RIVERVIEW PARK —With gnarly bark and thorns sharp enough to puncture tires, hawthorn trees are an unlikely candidate to be anyone’s favorite plant. However, this genus was the center of attention at Riverview Park’s Arbor Day celebration on April 19, as visiting academics revealed just how many mysteries surround hawthorns.
Andrew Moore, author of the book “Pawpaw: In Search of America’s Forgotten Fruit” was joined by Université de Montréal Assistant Professor Étienne Léveilé-Bourret and two of Léveilé-Bourret’s students — Marc-Aurèle Vallée and Étienne Lacroix-Carignan — in presenting a lecture and accompanying nature hike focused all around hawthorns, which are also known by the genus name Crataegus.
Moore explained that hawthorns are a genus which is “rare in the world” but “locally abundant” when it comes to the Pittsburgh region. In fact, he said, there is a population of hawthorns in Riverview Park that have lived in the park for over a century.
As a result of this relative rarity, among other factors, very little research on hawthorns has been done, and not much is known about them.
Léveilé-Bourret, who is a professor of plant taxonomy and floristics and is the curator of the Marie-Victorin Herbarium, said there are 169 identified species of hawthorns across Canada and the United States. Of these, 44 are vulnerable to critically imperiled, and four are presumed extinct.
“It’s hard to prove extinction,” he said in explaining the presumed aspect.
Rather bizarrely, the plants do best in “human-affected” environments, such as parks, abandoned farms or near urban areas.

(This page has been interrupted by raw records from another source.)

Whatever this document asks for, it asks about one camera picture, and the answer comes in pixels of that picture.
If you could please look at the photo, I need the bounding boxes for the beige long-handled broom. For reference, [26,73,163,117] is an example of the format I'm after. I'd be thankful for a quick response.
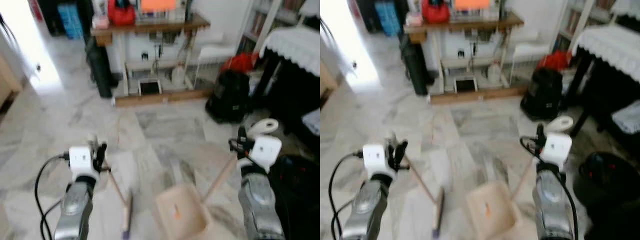
[386,132,447,240]
[87,134,136,240]

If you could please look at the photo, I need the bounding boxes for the beige long-handled dustpan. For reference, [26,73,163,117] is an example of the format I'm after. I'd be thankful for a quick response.
[152,118,279,240]
[466,116,575,240]

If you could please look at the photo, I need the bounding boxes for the black backpack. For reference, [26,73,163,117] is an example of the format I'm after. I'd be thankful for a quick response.
[520,67,566,121]
[205,70,252,125]

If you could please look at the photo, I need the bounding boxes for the black table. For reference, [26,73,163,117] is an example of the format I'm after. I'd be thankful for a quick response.
[250,47,321,148]
[564,47,640,152]

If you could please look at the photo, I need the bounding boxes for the grey cushion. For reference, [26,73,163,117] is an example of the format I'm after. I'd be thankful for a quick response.
[610,99,640,134]
[302,108,321,137]

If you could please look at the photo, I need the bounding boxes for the red cloth bag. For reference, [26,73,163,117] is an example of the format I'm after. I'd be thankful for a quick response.
[536,49,573,71]
[221,52,259,74]

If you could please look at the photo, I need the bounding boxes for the translucent plastic jug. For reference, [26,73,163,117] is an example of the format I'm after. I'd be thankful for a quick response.
[171,64,187,86]
[487,61,503,85]

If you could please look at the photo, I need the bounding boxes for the white-framed dark tablet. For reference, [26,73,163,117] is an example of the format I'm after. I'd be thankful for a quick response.
[454,77,479,94]
[138,78,163,96]

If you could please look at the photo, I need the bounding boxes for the black round bag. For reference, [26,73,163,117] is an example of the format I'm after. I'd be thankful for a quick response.
[270,154,321,240]
[572,151,640,240]

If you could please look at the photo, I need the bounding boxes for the white stool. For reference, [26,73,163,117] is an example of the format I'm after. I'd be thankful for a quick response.
[194,44,237,89]
[509,42,552,86]

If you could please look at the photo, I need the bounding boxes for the black long rolled bag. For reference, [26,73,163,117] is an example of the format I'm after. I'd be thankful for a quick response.
[85,36,116,99]
[400,34,431,96]

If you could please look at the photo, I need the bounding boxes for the light wooden cabinet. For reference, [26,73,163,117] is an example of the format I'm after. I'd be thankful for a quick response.
[320,62,339,107]

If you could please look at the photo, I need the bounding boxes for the white lace tablecloth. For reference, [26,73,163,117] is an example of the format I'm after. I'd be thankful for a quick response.
[259,26,321,77]
[571,25,640,84]

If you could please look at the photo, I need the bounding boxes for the white bookshelf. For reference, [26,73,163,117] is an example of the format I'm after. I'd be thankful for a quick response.
[235,0,303,56]
[550,0,617,54]

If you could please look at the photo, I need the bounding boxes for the blue printed box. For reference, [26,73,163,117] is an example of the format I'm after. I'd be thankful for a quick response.
[57,2,84,40]
[374,1,400,38]

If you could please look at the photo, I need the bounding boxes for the red handbag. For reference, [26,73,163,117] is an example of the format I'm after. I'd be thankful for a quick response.
[421,0,451,24]
[107,0,137,26]

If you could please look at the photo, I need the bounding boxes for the black cabinet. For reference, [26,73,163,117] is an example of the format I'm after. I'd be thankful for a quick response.
[37,0,66,37]
[356,0,382,35]

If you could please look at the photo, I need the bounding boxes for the orange board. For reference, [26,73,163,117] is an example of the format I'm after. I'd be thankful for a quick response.
[140,0,178,13]
[454,0,491,11]

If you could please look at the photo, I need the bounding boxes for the red fire extinguisher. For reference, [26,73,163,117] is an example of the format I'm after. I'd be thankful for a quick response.
[347,0,364,20]
[27,0,44,21]

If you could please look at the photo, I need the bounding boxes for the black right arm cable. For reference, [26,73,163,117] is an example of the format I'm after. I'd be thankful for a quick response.
[520,135,581,240]
[228,139,290,240]

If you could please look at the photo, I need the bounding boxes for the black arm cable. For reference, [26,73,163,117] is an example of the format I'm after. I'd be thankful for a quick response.
[327,150,365,240]
[520,135,581,240]
[228,139,290,240]
[34,152,71,240]

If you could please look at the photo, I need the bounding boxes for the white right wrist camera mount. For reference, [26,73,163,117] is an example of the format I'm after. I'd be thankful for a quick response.
[540,132,573,168]
[246,136,283,171]

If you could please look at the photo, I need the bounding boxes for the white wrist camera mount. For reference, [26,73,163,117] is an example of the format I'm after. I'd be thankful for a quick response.
[246,136,283,171]
[68,146,97,177]
[540,132,573,168]
[362,144,390,176]

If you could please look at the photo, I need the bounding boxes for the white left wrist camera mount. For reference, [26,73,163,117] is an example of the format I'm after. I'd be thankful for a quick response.
[68,146,97,177]
[362,144,390,176]

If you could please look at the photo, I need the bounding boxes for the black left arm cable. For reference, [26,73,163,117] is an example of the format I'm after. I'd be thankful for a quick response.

In England, hawthorns native to that country were used to make hedgerows, a kind of natural fencing to separate plots of cultivated land.
Hawthorns have also seen use as flavoring in Mexico, and can be used in tea, jelly and ketchup, with attendees at the lecture getting a chance to taste two kinds of hawthorn tea, one made from leaves and the other from the tree’s fruit.
The genus has also helped medically, used to treat hypertension and digestion issues.
It is not just humans who utilize hawthorns, however. Léveilé-Bourret said the plants are famously used by shrikes, the bird species known for impaling prey upon plant spines. In fact, the thorn branches of the hawthorn have made it a favorite nesting spot for birds, as it helps to keep predators away from their eggs.
Additionally, the hawthorn’s fruits are “loved” by mammals, birds and insects.
“You have a whole ecosystem that centers around these trees,” Léveilé-Bourret said.
The genus appears to be in decline across eastern North America for unknown reasons. Some hypotheses to this decline include the spread of invasive shrubs, changes in agricultural practices which deemphasize hedgerows, and urban sprawl.
The difficulty in identifying an exact reason for the decline is in part due to the lack of knowledge about hawthorns, which are difficult to study.
As Léveilé-Bourret explained, hawthorns are capable of reproducing asexually, producing children that are like clones of the parent. This means if a hybrid of two hawthorn species is made due to sexual reproduction, it can reproduce on its own and give the appearance of an entirely new species.
In fact, the Pennsylvania hawthorn, also known as Crataegus pennsylvanica, is believed to be a hybrid of two other hawthorn species, specifically Crataegus mollis and Crataegus coccinea, which has reproduced enough times to effectively become its own species.
This difficulty in identifying hybrids versus full species, Léveilé-Bourret explained, led to scientists naming thousands of hawthorn species once research began in the 20th Century. An academic paper called “The Crataegus Problem” in 1932 identified this over-naming, and led to the reduction in the number of identified species.
Vallée explained that he is working on devising a new, more effective way to identify hawthorns in order to boost research into the genus. His proposed method would utilize leaf spectroscopy — in other words, measuring light absorption of the plant’s leaves to determine its biochemistry and structural traits.
Lacroix-Carignan closed out the talk by going over more mundane identification methods for different species of hawthorns. Notably the anthers — the part of a flower which actually produces and holds the pollen — are different colors across species, ranging from cream to palest pink to burgundy to just standard pink.
Lacroix-Carignan did caution that the colors of the anthers fade over time, and young hawthorns are needed to use this method. The number of anthers per flower can also be used to find species differences.
Other techniques include looking at various aspects of the hairs on hawthorn leaves, examining the look of the trees’ flowers, the difference in berry appearance, and even down to variance between thorns.
Lacroix-Carignan said that hawthorns can live for more than a century and grow tall quickly, but are slow in terms of lateral growth.
At the end of the lecture, the academics presented a web page via QR code that has more details on documenting hawthorns. The URL for the page is inaturalist.org/journal/marc_aurele/124387.
Moore finished up the presentation by taking attendees on a walk around Riverview Park, pointing out various hawthorns along the way.